Set down, unchanged, the line holding "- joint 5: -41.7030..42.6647" and all lines that follow it to the end of the material, leaving pictures out.

Available data section start

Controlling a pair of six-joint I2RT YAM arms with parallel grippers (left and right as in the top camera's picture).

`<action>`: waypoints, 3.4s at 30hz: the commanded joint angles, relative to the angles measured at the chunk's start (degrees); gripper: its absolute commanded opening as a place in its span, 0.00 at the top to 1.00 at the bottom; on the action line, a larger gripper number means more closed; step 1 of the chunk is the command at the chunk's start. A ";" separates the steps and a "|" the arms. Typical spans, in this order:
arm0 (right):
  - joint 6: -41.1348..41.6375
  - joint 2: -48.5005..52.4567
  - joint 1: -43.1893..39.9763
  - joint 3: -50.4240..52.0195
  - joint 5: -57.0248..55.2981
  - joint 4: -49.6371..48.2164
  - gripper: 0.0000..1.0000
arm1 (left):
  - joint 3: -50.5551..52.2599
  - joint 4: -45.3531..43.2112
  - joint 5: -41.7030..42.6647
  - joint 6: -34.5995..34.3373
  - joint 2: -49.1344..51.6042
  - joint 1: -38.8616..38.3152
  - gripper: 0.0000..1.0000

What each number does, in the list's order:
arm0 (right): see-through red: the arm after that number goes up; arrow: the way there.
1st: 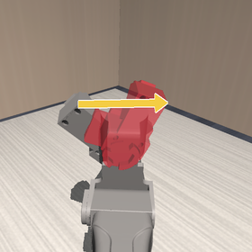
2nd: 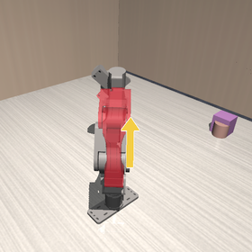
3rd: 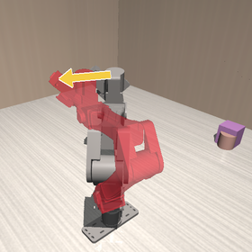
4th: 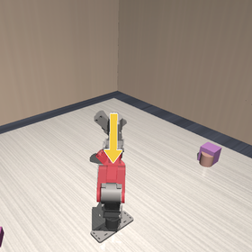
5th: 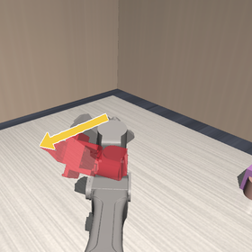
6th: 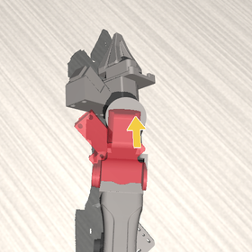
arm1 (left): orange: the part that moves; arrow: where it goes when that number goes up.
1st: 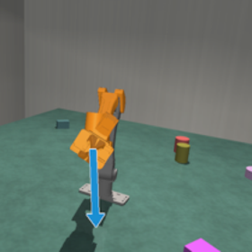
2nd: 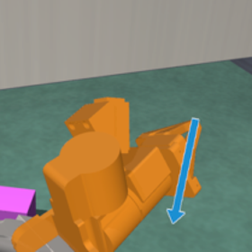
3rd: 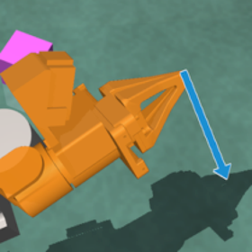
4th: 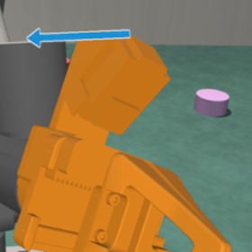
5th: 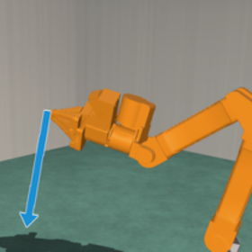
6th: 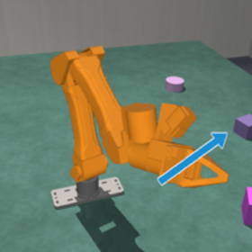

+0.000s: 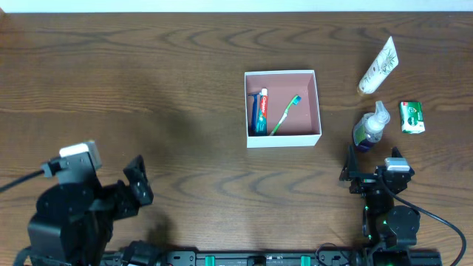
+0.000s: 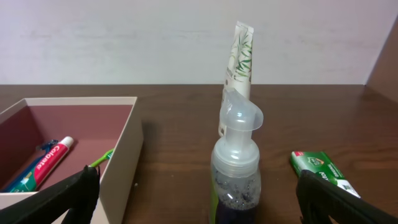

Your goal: Pack container

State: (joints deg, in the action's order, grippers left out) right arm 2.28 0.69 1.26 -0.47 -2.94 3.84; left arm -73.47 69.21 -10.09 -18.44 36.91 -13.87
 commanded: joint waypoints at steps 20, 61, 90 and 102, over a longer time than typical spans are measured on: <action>5.05 -0.31 0.15 0.15 0.46 -2.45 0.01 | 9.31 1.07 -1.07 -3.30 -0.26 0.35 0.02; -22.56 57.22 -1.84 -78.66 0.15 53.46 0.01 | 9.31 1.07 -1.07 -3.30 -0.26 0.35 0.02; -15.61 86.66 -11.39 -88.17 12.61 65.57 0.01 | 9.31 1.07 -1.09 -3.30 -0.26 0.35 0.02; -15.58 89.24 -11.32 -86.66 5.62 66.69 0.01 | 9.31 1.07 -1.07 -3.30 -0.26 0.35 0.02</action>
State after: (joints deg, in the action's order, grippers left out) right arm -14.09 89.06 -9.74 -87.37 3.31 70.50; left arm -64.20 70.24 -10.72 -21.21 36.64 -13.87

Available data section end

### Solution for this exercise
  - joint 5: -41.7030..42.6647
  - joint 6: -34.5995..34.3373
  - joint 2: -49.1344..51.6042
  - joint 1: -38.8616..38.3152
  - gripper: 0.0000..1.0000

What each number does, in the list's order:
arm0 (right): see-through red: the arm after that number goes up; arrow: the way there.
1st: 
2nd: 
3rd: 
4th: 
5th: 
6th: 
arm1 (left): orange: the part that moves; arrow: where it goes when that number goes up.
1st: 
2nd: 
3rd: 
4th: 
5th: 
6th: 

+0.000s: 
+0.000s: 

Your goal: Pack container

State: (joints deg, in the action's order, grippers left out) right arm 2.28 0.69 1.26 -0.47 -2.94 3.84; left arm -73.47 69.21 -10.09 -18.44 36.91 -13.87
 commanded: joint waypoints at steps 20, 61, 90 and 102, over a longer time than typical spans are measured on: <action>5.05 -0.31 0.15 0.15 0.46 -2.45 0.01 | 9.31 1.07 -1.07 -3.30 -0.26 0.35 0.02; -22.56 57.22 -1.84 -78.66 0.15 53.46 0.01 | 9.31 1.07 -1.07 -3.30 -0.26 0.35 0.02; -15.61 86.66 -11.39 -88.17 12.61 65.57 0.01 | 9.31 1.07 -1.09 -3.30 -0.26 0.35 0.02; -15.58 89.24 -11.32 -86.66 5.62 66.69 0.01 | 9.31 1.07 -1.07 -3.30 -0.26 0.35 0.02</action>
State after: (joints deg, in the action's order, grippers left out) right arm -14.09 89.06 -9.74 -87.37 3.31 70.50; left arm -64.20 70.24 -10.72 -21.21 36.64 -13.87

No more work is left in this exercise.